Since the algorithm cannot effectively solve the cold-start problem, a method to improve the rating prediction rule is proposed to ensure that cold-start users can also get recommendations for personalized Civic Education courses. When a cold-start user logs in, S_avg will be used as his/her predicted rating. And for non-cold-start users, the initial predicted rating will continue to be returned.

4

Algorithmic performance analysis

Experimental comparisons are conducted for the dataset of ideological and political disciplines in colleges and universities to verify the timeliness and feasibility of the improved recommendation algorithm in this paper and the recommendation algorithm based on graph neural network. The calculation of the loss function is carried out under the conditions of keeping the two algorithms in the word embedding are 100 dimensions, the learning rate is 0.01, the correction interval is 1.0, the soft constraint weights are 1.0 and the L1 regularization is used to prevent the Loss value from being minimized. During 600 rounds of training on the training set, both algorithms calculate the loss value by random sampling and adjusting the ternary, and record the final loss value through the line graph, and the final loss is shown in Fig. 1. From the performance of the two algorithms in the loss value function, it can be seen that with the increase of training rounds, the loss value of the two algorithms converge to similar values, both converge to 1000, thus indicating that the two are basically the same ability in the course recommendation, which proves the feasibility of this paper’s improved recommendation algorithms in the recommendation of Civics courses.

The comparison is made by recording the duration of each Batch training, and the comparison results are shown in Fig. 2. According to the line graph of the time-consuming record, it can be seen that the average time consumed by each Batch of the improved recommendation algorithm in this paper is about 1.20 s, and that of the graph neural network-based recommendation algorithm is 1.30 s. It can be found that, due to the random initialization of the graph neural network-based recommendation algorithm, it prolongs the training process of local sampling data in the training process, and the training time is relatively long in the whole training process.
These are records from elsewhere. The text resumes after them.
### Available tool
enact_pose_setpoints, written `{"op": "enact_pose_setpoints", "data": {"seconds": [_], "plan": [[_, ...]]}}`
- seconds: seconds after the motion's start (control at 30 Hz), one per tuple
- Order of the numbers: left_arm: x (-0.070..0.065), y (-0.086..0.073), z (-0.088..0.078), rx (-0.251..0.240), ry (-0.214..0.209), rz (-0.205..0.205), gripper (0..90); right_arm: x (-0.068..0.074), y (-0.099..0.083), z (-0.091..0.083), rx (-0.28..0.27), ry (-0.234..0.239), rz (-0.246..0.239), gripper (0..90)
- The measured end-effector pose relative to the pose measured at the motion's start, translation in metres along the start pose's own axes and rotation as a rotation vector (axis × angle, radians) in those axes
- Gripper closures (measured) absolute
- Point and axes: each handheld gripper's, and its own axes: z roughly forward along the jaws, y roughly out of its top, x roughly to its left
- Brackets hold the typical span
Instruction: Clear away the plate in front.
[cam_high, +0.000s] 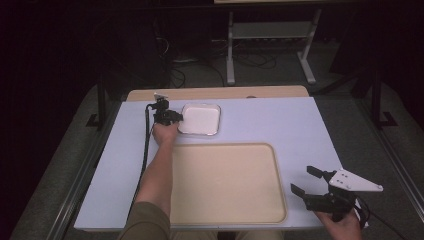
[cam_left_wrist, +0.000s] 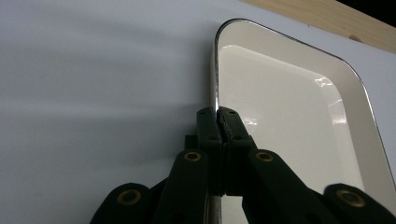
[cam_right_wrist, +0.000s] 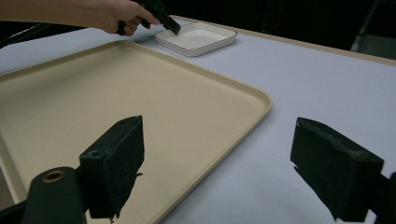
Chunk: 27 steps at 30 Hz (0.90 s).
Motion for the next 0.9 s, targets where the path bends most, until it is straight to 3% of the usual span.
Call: {"op": "enact_pose_setpoints", "data": {"seconds": [0.5, 0.9], "plan": [[0.002, 0.000, -0.012, -0.050, -0.033, -0.049, 88.7, -0.001, 0.000, 0.001, -0.002, 0.000, 0.007, 16.0], [-0.003, 0.006, -0.035, -0.089, -0.062, -0.035, 88.7, -0.001, 0.000, 0.001, -0.008, -0.002, 0.010, 15.6]]}}
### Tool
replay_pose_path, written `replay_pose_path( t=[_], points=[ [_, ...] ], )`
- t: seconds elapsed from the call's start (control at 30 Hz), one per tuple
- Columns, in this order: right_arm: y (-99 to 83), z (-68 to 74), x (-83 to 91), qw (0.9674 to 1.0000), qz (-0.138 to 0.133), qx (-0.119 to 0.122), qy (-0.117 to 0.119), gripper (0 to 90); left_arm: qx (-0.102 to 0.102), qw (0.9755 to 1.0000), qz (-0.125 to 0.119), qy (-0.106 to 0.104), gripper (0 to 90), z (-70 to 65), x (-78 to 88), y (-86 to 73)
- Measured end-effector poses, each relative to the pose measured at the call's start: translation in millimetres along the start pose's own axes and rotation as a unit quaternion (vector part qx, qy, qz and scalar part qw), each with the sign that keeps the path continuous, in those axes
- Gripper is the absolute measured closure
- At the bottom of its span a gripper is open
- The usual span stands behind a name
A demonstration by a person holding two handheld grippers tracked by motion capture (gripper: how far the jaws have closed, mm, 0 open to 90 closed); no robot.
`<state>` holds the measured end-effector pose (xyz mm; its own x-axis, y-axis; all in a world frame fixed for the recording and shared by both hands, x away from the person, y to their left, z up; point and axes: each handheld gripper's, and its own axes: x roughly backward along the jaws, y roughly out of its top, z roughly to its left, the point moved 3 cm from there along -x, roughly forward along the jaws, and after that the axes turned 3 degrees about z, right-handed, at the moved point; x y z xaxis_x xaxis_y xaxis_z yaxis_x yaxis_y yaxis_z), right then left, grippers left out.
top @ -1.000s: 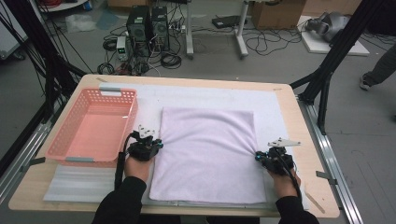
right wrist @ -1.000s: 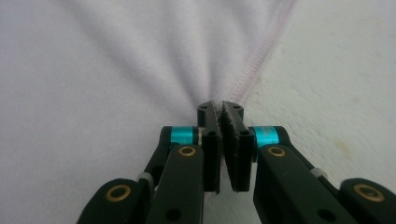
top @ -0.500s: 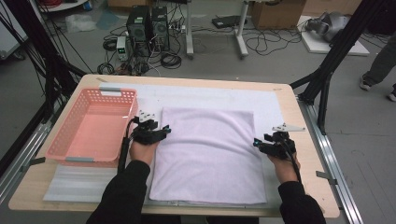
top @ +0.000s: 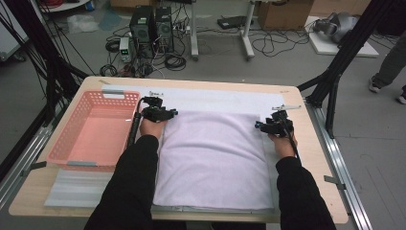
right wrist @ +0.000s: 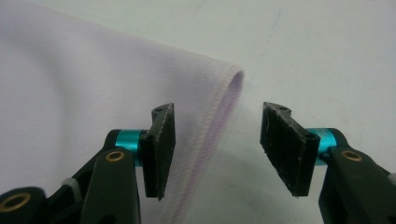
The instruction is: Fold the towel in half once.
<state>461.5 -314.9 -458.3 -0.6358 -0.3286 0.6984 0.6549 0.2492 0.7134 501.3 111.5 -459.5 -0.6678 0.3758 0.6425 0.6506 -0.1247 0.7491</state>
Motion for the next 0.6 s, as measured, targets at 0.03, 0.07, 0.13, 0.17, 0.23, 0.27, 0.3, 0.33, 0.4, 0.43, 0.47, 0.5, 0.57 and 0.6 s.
replay_pose_path(
  t=[0.03, 0.07, 0.13, 0.17, 0.23, 0.27, 0.3, 0.33, 0.4, 0.43, 0.47, 0.5, 0.57, 0.6],
  points=[
    [1.4, -1.0, -5.4, 1.0, 0.008, 0.003, -0.004, 45.2, 0.0, 1.0, 0.003, 0.001, 49.8, 0.9, -2.4, 0.1],
    [2.4, -1.3, -9.7, 0.9999, 0.01, 0.0, 0.0, 45.6, 0.0, 1.0, 0.005, 0.001, 50.5, 1.6, -4.3, -0.8],
    [4.5, -1.2, -15.6, 0.9999, 0.015, -0.001, 0.006, 48.4, -0.011, 0.9999, 0.005, 0.005, 56.0, 1.3, -7.6, -3.6],
    [5.8, -1.4, -16.5, 0.9999, 0.011, 0.0, 0.005, 58.7, -0.025, 0.9996, 0.006, 0.01, 61.0, 1.1, -7.3, -3.7],
    [6.4, -2.1, -18.2, 0.9999, 0.007, -0.002, 0.01, 73.4, -0.04, 0.9991, 0.006, -0.01, 81.8, -0.2, -7.4, -4.3],
    [6.7, -2.0, -18.5, 0.9997, 0.004, -0.008, 0.024, 86.2, -0.046, 0.9989, 0.006, -0.007, 82.6, -0.8, -7.3, -4.2],
    [7.6, -1.1, -19.0, 0.9998, 0.005, -0.005, 0.02, 86.9, -0.046, 0.9989, 0.005, -0.001, 83.8, -0.2, -7.0, -3.7],
    [9.2, -0.6, -19.5, 0.9998, 0.008, 0.005, 0.016, 87.7, -0.035, 0.9992, 0.002, 0.018, 84.2, 1.8, -5.5, -2.7],
    [11.4, -0.9, -18.7, 0.9998, 0.008, 0.016, -0.008, 88.4, -0.009, 0.9996, -0.003, 0.026, 84.4, 5.1, -3.5, -1.5],
    [11.3, -2.3, -18.4, 0.9998, 0.004, 0.013, -0.015, 88.5, -0.017, 0.9994, -0.001, 0.031, 84.4, 4.2, -3.4, -1.3],
    [10.7, -3.2, -19.1, 0.9998, 0.003, 0.005, -0.02, 88.4, -0.024, 0.9991, 0.0, 0.034, 84.4, 2.8, -4.4, -1.8],
    [10.0, -3.6, -20.2, 0.9997, 0.001, 0.002, -0.023, 88.3, -0.027, 0.999, 0.002, 0.037, 84.3, 2.7, -5.2, -2.6],
    [10.7, -1.4, -21.6, 0.9993, -0.001, 0.008, -0.037, 86.6, -0.004, 0.999, -0.001, 0.045, 80.9, 4.1, -5.7, -3.4],
    [10.9, -0.3, -21.8, 0.9988, 0.0, 0.014, -0.047, 81.2, 0.007, 0.9986, 0.0, 0.053, 75.8, 5.5, -5.7, -3.5]
  ],
)
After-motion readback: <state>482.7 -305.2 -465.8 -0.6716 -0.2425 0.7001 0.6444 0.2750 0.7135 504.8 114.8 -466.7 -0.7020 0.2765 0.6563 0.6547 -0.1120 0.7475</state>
In the same case, the improved recommendation algorithm in this paper, because of the combination of user characteristics in the initialization of the relationship, the results of the relationship initialization are closer to the actual, shorten the training time, and improve the efficiency of the Civics course recommendation.

5

Analysis of learning outcomes

5.1

Pre- and post-test analysis of student achievement

This case is designed according to the personalized learning model of Civic Education in colleges and universities supported by hybrid recommendation algorithms based on improved algorithmic weighting, and is implemented as a case study in a freshman Civic Education class, and one class is selected as a case study for demonstration. The research object selected by the author is the first-year students of a university, and two classes of comparable size, Class 2 and Class 3, are selected. Class 2 is used as an experimental class and class 3 as a control class, with the same teachers in both classes, and the pre-experimental investigation of the two classes in the last six months showed very little difference in grades, eliminating the interference of teachers and grades. Teachers use the smart classroom based on hybrid recommendation algorithm with improved algorithm weighting to teach in class 2, and class 2 adopts the traditional teaching mode, which is tested once before the experiment and once after the experiment. Finally, the effect of this model is tested by comparing and analyzing the results of two exams in two classes and classroom observation of students in the experimental class.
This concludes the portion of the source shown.